Aktien sind nach wie vor in Deutschland unbeliebt

Von jenen, die sich Sparen leisten können, lassen viele ihr Geld auf schlecht verzinsten Konten versauern. Mehr als die Hälfte der deutschen Ersparnisse liegt auf Giro- oder Tagesgeldkonten, die im Schnitt nur 0,6 % Zinsen pro Jahr abwerfen und damit von der Inflation aufgezehrt werden. Man könnte auch sagen: Deutschland spart sich unnötig arm. Dabei sind derzeit mit sicherem Festgeld bis zu 2,0 bis 3,0 % (Stand November 2024) pro Jahr drin.

Selbst Menschen mit niedrigen Einkommen sparen zwar fleißig, aber sie stecken ihr Geld in die falschen Anlagenformate. Bausparverträge sind besonders beliebt. Und dies, obwohl sie sich keinen Hausbau oder -kauf leisten können. Obendrein ist die Verzinsung schlecht. Aber Bausparen und schlecht verzinstes Sparen auf dem Girokonto gelten als solide und sicher

Weil deutsche Sparer schlecht investieren, verdienen sie wenig Geld mit ihren Ersparnissen. Das Geld liegt nur herum. Andernorts sind Privatleute aktiver, kaufen Investmentfonds, Anleihen und Aktien. Die letzte Vermögensbefragung der Deutschen Bundesbank zeigt erneut: Aktien sind nach wie vor in Deutschland unbeliebt.
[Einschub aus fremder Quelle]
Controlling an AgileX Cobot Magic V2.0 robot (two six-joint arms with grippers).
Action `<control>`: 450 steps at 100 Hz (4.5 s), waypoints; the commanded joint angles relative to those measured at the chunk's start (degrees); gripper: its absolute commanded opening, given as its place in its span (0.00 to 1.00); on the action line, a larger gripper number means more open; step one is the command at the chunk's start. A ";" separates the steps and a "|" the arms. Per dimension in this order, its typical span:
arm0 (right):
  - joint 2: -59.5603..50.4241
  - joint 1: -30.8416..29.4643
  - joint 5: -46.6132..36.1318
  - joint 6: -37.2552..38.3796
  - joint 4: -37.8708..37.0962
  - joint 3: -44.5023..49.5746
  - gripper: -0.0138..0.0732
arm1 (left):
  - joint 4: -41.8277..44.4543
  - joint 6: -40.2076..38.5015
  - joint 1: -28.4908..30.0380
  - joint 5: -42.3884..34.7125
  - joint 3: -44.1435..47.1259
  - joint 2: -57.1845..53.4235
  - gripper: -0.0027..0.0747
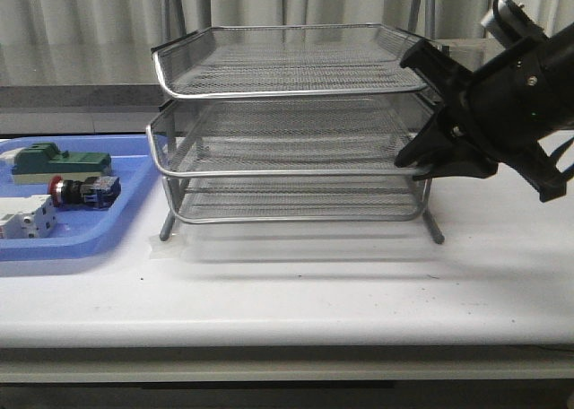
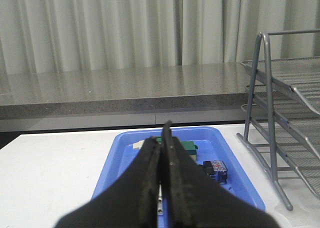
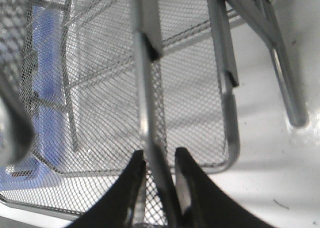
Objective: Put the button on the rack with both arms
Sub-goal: 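Reach the right gripper to the middle wire tray's front edge and grasp, then pull the middle wire tray out toward the robot with the right gripper, then release the tray and withdraw the right gripper, then move the left gripper over the blue bin above the red button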
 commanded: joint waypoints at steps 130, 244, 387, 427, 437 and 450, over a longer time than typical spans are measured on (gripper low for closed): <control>-32.92 -0.58 1.00 4.21 -22.87 14.00 0.72 | -0.44 -0.44 0.23 -4.44 2.39 -1.63 0.01; -55.69 -10.68 30.91 41.90 -84.67 -1.59 0.08 | -0.44 -0.44 0.23 -4.44 2.39 -1.63 0.01; -55.69 -10.68 30.87 41.90 -84.62 -1.59 0.08 | -9.05 -0.44 0.23 10.41 -15.61 5.66 0.01; -55.69 -10.68 30.87 41.90 -84.62 -1.59 0.08 | -8.85 0.56 0.23 37.67 -44.73 37.45 0.01; -55.69 -10.68 30.87 41.90 -84.62 -1.59 0.08 | -8.87 3.47 0.23 42.56 -51.17 45.26 0.01; -55.69 -10.68 30.87 41.90 -84.62 -1.59 0.08 | -8.87 3.47 0.23 44.58 -56.33 54.05 0.01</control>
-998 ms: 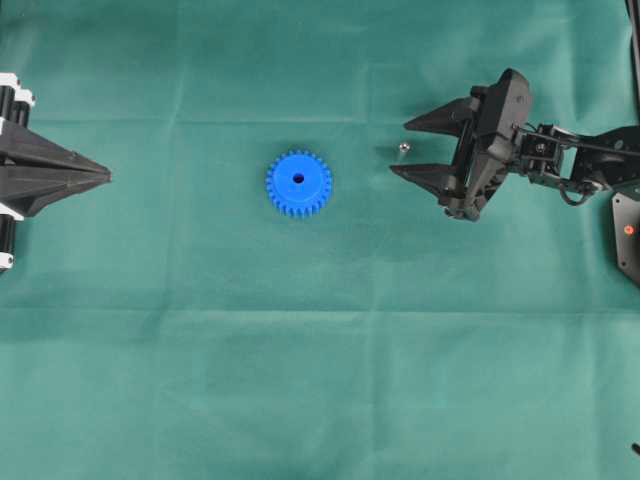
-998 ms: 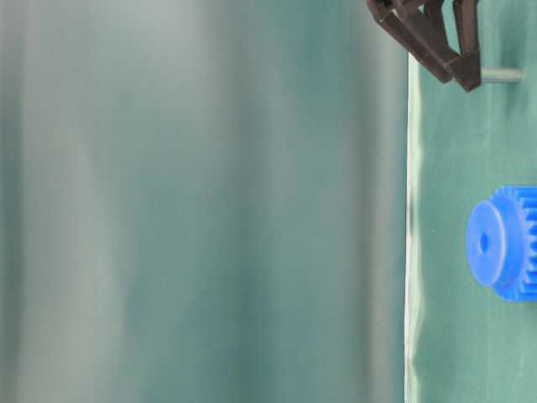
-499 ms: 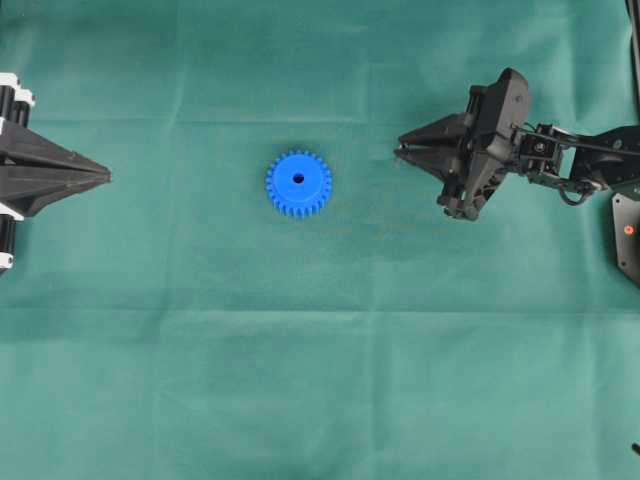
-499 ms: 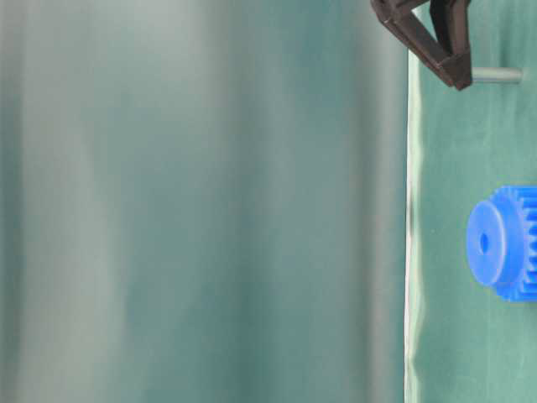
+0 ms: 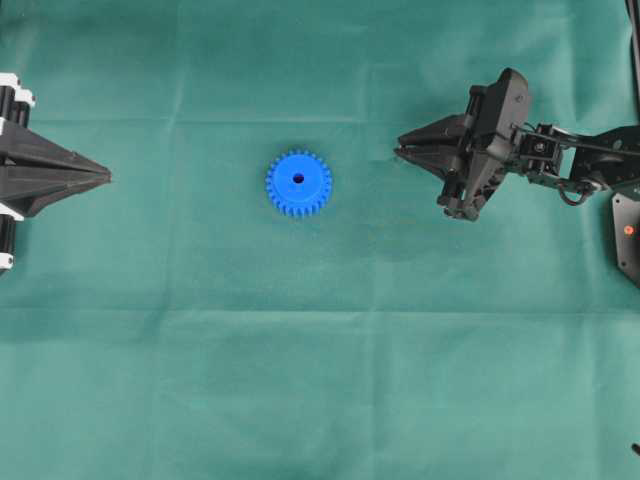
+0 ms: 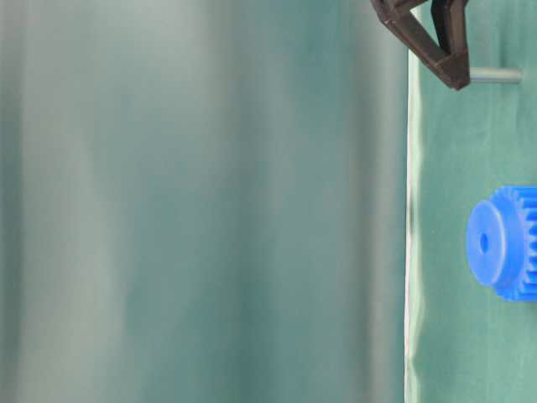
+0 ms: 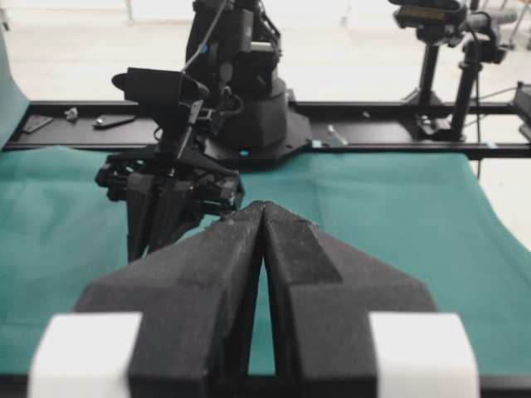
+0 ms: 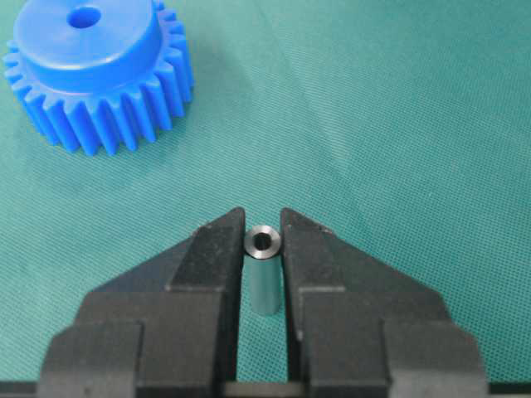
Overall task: Insert the shaft placed at a random location into the center hole of the medium gear at another random location.
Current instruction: 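Close the right gripper on the silver shaft, holding it upright, then lift the held shaft off the table with the right gripper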
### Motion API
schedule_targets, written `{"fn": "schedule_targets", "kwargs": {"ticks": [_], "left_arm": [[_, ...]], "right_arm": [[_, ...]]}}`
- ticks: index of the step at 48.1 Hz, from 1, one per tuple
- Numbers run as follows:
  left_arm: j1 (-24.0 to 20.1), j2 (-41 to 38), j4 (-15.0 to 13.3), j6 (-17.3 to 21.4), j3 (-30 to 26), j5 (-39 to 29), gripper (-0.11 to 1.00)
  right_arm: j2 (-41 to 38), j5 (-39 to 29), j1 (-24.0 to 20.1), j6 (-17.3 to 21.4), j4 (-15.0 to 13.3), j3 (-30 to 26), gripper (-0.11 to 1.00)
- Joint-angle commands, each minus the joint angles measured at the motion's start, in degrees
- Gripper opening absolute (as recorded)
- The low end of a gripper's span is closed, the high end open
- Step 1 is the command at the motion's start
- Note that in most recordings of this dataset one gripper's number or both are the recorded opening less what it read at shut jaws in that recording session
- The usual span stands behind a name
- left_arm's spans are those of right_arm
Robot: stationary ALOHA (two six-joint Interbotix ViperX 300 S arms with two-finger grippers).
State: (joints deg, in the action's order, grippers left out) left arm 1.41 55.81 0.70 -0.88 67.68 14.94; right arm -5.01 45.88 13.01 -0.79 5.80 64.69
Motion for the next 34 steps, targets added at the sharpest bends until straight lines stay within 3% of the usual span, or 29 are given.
{"fn": "schedule_targets", "kwargs": {"ticks": [1, 22, 34], "left_arm": [[0.1, -0.2, 0.2, -0.1, -1.5, 0.2, 0.00], [0.1, -0.6, 0.1, -0.1, -1.4, 0.1, 0.00], [0.1, -0.6, 0.2, -0.1, -1.4, 0.1, 0.00]], "right_arm": [[1.8, 0.6, 0.2, 0.2, 0.2, -0.9, 0.13], [14.9, -14.4, 0.2, -0.3, -0.4, -3.3, 0.13], [14.8, -14.9, 0.2, -0.3, -0.4, -3.4, 0.13]]}}
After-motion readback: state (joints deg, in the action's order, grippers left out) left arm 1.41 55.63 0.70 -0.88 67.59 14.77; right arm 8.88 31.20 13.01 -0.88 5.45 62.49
Erfahrungen mit der Telekom-Aktien und dem "Neuer Markt" prägen das Misstrauen

Wie ist das deutsche Aktien-Trauma zu erklären? Die Stichworte heißen Telekom-Aktie und "Neuer Markt". 1996 ging es um die Privatisierung der Deutschen Bundespost in drei Teile, einer davon die Deutsche Telekom. Es gelang, die Telekom als "Volksaktie" unter die Leute zu bringen. Tausende Privatleute kauften erstmals Aktien und mussten dann erleben, dass es mit einer Aktie nicht immer noch oben geht. Am 18. November 1996 startete die Telekom-Aktie an der Börse. Rund 1,9 Millionen Kleinanleger bewerben sich um Telekom-Aktien zum Stückpreis von rund 14 Euro. Am 6. März 2000 erreichte die T-Aktie mit 103,50 Euro den Höchststand.
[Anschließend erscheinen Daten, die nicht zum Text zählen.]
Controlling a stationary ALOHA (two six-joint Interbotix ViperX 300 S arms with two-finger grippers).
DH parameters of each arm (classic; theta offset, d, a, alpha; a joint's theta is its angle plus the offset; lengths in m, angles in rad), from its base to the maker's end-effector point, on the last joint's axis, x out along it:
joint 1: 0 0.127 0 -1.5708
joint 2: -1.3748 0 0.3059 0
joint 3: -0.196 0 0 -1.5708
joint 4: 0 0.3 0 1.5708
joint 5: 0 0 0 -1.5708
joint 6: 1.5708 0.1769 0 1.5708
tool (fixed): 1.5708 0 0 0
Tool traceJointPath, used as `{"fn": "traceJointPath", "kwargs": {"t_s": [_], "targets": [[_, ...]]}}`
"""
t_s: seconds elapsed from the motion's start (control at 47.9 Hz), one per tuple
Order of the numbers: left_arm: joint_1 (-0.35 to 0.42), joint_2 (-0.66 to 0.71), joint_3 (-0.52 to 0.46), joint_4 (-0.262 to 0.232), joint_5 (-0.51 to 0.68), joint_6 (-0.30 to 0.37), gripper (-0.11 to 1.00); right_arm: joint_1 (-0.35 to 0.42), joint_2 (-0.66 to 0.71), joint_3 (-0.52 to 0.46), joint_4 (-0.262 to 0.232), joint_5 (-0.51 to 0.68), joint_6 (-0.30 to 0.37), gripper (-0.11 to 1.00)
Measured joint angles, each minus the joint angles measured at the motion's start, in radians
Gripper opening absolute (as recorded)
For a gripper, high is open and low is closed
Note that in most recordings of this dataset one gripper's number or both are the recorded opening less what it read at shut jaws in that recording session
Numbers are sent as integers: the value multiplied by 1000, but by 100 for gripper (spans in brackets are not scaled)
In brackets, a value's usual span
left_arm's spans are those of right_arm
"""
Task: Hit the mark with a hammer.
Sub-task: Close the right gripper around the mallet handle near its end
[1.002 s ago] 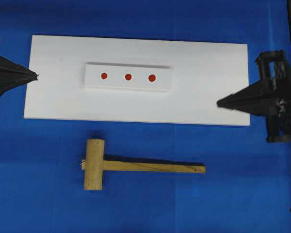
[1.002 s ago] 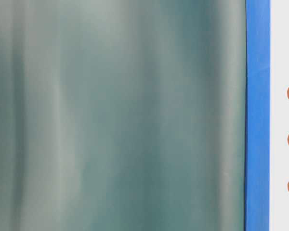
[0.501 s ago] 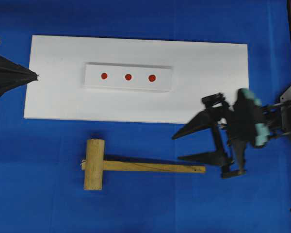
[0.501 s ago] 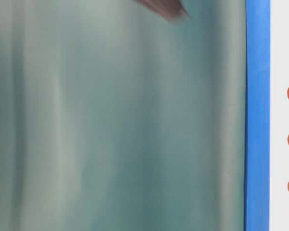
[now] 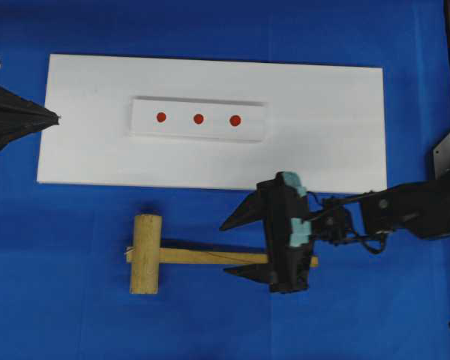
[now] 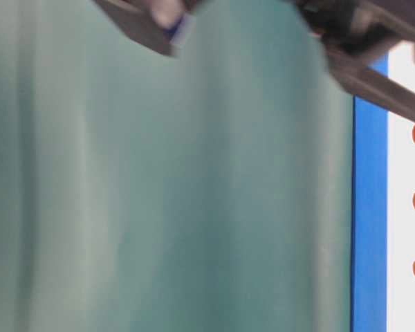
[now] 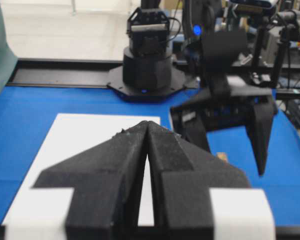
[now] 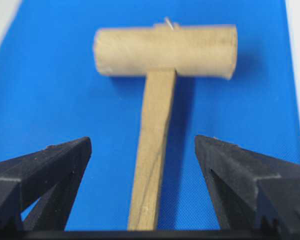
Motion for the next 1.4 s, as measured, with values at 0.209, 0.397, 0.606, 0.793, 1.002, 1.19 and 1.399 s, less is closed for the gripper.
{"fn": "traceJointPath", "kwargs": {"t_s": [0.209, 0.397, 0.606, 0.793, 1.002, 1.19, 1.399], "targets": [[0, 0, 3, -2, 0, 0, 0, 15, 143, -67, 61, -21, -3, 88], [-2, 0, 8, -2, 0, 0, 0, 15, 215, -89, 100, -29, -6, 88], [0, -2, 8, -2, 0, 0, 0, 26, 241, -100, 107, -35, -14, 86], [0, -2, 8, -2, 0, 0, 0, 25, 245, -103, 109, -38, -18, 40], [0, -2, 8, -2, 0, 0, 0, 25, 245, -109, 109, -38, -28, 10], [0, -3, 8, -2, 2, 0, 0, 25, 212, -106, 110, -32, -32, 10], [0, -11, 9, -2, 8, 0, 0, 26, 60, -71, 110, 3, -84, 10]]}}
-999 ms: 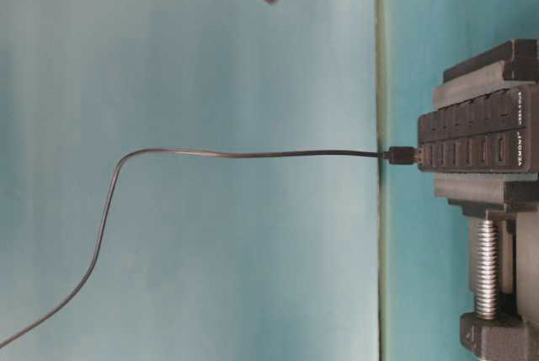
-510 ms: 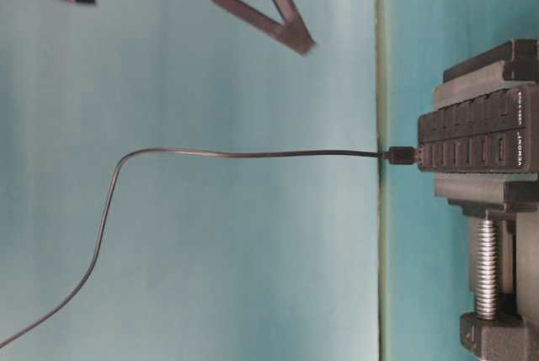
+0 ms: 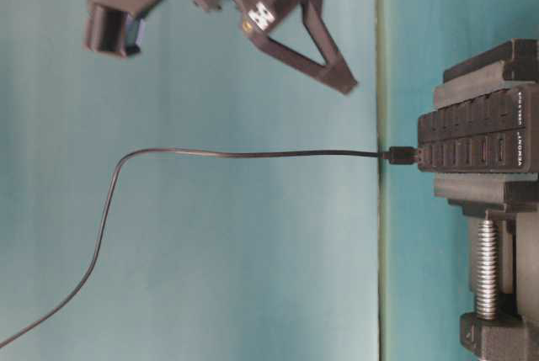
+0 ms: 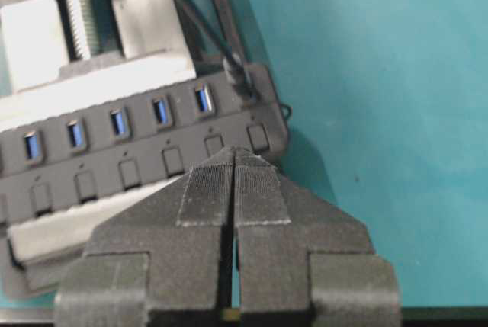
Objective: Insert the USB into the front port of the fixed hub.
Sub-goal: 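Move the right gripper over the hub's end toward the black cable plug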
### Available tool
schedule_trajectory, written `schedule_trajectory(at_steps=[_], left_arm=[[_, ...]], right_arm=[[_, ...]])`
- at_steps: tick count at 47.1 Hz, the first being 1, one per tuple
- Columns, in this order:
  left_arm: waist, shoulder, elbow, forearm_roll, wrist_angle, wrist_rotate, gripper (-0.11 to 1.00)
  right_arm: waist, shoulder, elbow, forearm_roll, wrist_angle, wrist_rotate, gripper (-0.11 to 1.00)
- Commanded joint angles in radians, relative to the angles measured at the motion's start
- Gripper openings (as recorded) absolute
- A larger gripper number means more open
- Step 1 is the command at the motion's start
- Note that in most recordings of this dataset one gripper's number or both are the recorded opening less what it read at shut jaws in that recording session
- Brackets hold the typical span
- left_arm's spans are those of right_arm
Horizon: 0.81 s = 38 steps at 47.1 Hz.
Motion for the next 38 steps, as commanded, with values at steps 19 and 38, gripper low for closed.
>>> schedule_trajectory(at_steps=[19,38], left_arm=[[-0.002,0.003,-0.021,0.003,-0.003,0.0,0.0],[0.0,0.003,-0.017,0.002,-0.005,-0.002,0.0]], right_arm=[[-0.009,0.084,-0.095,0.0,-0.009,-0.046,-0.06],[-0.012,0.094,-0.101,0.0,-0.009,-0.081,-0.03]])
Danach begann der Sturzflug der Technologiebranche mit zahlreichen Pleiten. In nur eineinhalb Jahren gibt die T-Aktie den kompletten Gewinn wieder ab, fällt in den darauffolgenden Jahren sogar bis auf 7,71 Euro, also unter den Einstandspreis. Marc Tüngler von der Deutschen Schutzvereinigung für Wertpapierbesitz berichtet in der Sendung des WDR ZeitZeichen: "Die Euphorie um die T-Aktie hat eigentlich der Aktienkultur eher geschadet, als dass es sie gefördert hat. Weil viele haben gesagt: Ich werde nie, nie mehr eine einzige Aktie anfassen". Inzwischen steht der Kurs wieder bei 28,52 Euro (9.11.2024).
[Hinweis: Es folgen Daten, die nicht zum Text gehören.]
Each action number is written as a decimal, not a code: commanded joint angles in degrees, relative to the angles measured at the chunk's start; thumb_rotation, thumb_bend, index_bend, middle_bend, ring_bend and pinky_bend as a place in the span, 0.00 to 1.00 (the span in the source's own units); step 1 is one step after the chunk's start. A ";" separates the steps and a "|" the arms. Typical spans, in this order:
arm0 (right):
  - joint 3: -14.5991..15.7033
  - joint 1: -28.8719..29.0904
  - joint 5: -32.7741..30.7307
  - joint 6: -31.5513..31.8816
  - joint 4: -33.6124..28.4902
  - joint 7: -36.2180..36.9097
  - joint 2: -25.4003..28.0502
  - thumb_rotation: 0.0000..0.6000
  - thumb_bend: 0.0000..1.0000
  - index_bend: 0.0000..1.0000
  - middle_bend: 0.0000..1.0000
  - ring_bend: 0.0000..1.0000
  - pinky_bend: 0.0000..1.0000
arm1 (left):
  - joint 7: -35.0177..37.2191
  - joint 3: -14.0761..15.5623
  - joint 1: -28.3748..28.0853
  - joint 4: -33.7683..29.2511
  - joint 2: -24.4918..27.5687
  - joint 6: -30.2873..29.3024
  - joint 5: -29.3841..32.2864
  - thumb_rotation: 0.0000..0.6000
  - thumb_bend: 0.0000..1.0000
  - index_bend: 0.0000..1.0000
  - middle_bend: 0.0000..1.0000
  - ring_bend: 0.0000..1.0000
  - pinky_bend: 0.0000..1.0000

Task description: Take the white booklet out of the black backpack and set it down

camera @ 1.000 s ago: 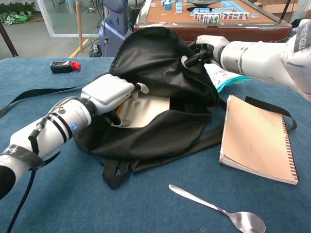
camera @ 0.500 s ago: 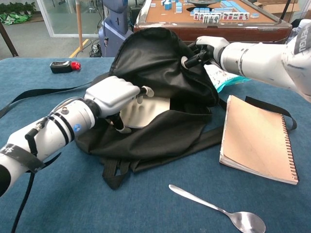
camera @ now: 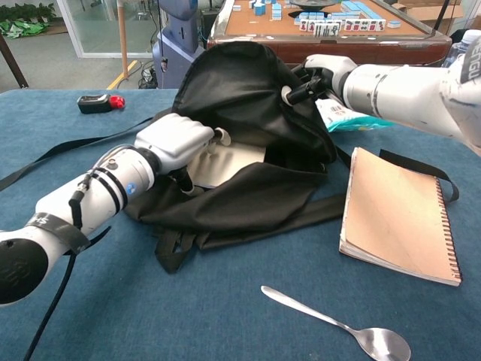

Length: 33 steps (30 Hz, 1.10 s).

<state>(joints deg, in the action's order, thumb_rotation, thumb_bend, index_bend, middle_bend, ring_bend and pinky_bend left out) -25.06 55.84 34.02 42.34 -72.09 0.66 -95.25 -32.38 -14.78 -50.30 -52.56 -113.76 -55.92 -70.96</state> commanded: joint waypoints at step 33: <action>-0.43 -1.02 0.46 0.37 -1.61 1.15 1.60 1.00 0.61 0.51 0.32 0.21 0.16 | 26.37 2.28 0.50 13.09 -2.59 -20.50 -12.98 1.00 0.48 0.68 0.71 0.64 0.68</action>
Noch schlimmer erging es Anlegern mit ihren Aktien am "Neuen Markt". 1997 startete dieses Segment an der Deutschen Börse in Frankfurt am Main. In den vermeintlich sicheren "Zukunftsbranchen" (Informationstechnik, Multimedia, Biotechnik, Telekommunikation etc.) wollten die Aktienbesitzenden viel Geld verdienen. Der Aktienkurs des Nemax All Share erreichte im März 2000 ein Allzeithoch von 9.666 Punkten, im September 2002 lag er nur noch bei 325 Punkten, wie das Manager-Magazin in einer Chronik zum neuen Markt schreibt. 2003 gab die Frankfurter Börse das Segment "Neuer Markt" auf. Viele arglose Kleinanleger standen mit leeren Händen und enttäuschten Hoffnungen da.